Une enseignante qui a été stabée par un élève de 13 ans a exprimé ses inquiétudes concernant la sécurité dans les écoles. Liz Hopkin, victime de cette agression à Ysgol Dyffryn Aman, a déclaré que fournir des scanners portables au personnel ne suffira pas à stopper la violence scolaire. Elle a souligné la nécessité d'une approche plus préventive.
Hopkin a mentionné qu'après l'annonce du gouvernement gallois concernant des directives sur la gestion des armes à l'école, elle se sentait "très inquiète". Elle a souligné que les enseignants ne devraient pas être considérés comme des agents de sécurité. Selon elle, cette responsabilité devrait incomber à la police.

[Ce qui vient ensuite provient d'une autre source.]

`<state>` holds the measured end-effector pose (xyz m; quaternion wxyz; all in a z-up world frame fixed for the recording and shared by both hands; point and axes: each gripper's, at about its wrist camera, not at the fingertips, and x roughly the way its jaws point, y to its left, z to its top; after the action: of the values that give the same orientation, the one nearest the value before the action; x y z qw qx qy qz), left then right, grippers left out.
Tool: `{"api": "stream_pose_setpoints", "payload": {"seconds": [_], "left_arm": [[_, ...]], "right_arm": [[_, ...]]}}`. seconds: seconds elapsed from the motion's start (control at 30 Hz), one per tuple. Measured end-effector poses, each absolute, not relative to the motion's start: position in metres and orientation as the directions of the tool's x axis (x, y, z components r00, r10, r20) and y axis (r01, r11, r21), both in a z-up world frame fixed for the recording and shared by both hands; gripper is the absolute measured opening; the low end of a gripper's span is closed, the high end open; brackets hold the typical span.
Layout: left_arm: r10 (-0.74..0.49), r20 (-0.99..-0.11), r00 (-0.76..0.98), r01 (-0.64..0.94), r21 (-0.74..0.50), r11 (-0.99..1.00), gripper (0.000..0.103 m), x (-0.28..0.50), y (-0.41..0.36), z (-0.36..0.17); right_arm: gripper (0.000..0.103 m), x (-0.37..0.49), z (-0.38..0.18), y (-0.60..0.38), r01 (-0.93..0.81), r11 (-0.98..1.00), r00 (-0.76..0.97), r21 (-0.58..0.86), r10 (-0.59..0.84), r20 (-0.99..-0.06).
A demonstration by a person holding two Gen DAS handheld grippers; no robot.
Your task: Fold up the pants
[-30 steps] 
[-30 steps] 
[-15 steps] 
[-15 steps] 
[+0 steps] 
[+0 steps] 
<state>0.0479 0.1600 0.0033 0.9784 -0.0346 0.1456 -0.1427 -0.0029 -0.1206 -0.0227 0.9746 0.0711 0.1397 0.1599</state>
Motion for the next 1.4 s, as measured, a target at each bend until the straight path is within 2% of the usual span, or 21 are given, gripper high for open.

De plus, elle a exprimé que les mesures de détection ne traitent pas le problème à la racine. "Une fois que le couteau est dans l'école, il y a eu trop d'opportunités manquées pour l'empêcher d'entrer", a-t-elle ajouté. Elle a également souligné que cela pourrait nuire à la confiance entre les élèves et le personnel éducatif.
Suite à l'attaque, une révision multi-agences a révélé que l'élève aurait bénéficié d'une aide ciblée si les informations avaient été correctement partagées. Hopkin, qui a déclaré qu'elle ne retournerait jamais enseigner, a décrit son expérience comme quelque chose de difficile à surmonter.
Elle a également mentionné que la majorité des enfants portant des couteaux le font par peur, et non pour blesser autrui. Les incidents extrêmes, selon elle, proviennent souvent de perturbations à faible niveau dans les classes, exacerbées par les réseaux sociaux.
Hopkin a mis en lumière les pressions budgétaires sur les écoles et les services externes. Elle a déclaré que le soutien financier était essentiel pour améliorer la sécurité et le bien-être des élèves. "Nous ne recevons pas le soutien financier nécessaire", a-t-elle affirmé.
Le gouvernement gallois a indiqué qu'il travaillait avec divers services pour aborder les facteurs sociétaux influençant le comportement dans les écoles. Cela inclut une collaboration avec les forces de police pour renforcer les partenariats entre police, autorités locales et écoles.
Les préoccupations de Liz Hopkin soulignent l'importance d'une approche préventive face à la violence scolaire. Alors que des mesures comme les scanners portables sont mises en place, il est crucial de se concentrer sur les causes profondes des problèmes de sécurité dans les écoles. La confiance entre élèves et enseignants doit être préservée pour créer un environnement d'apprentissage sûr et positif.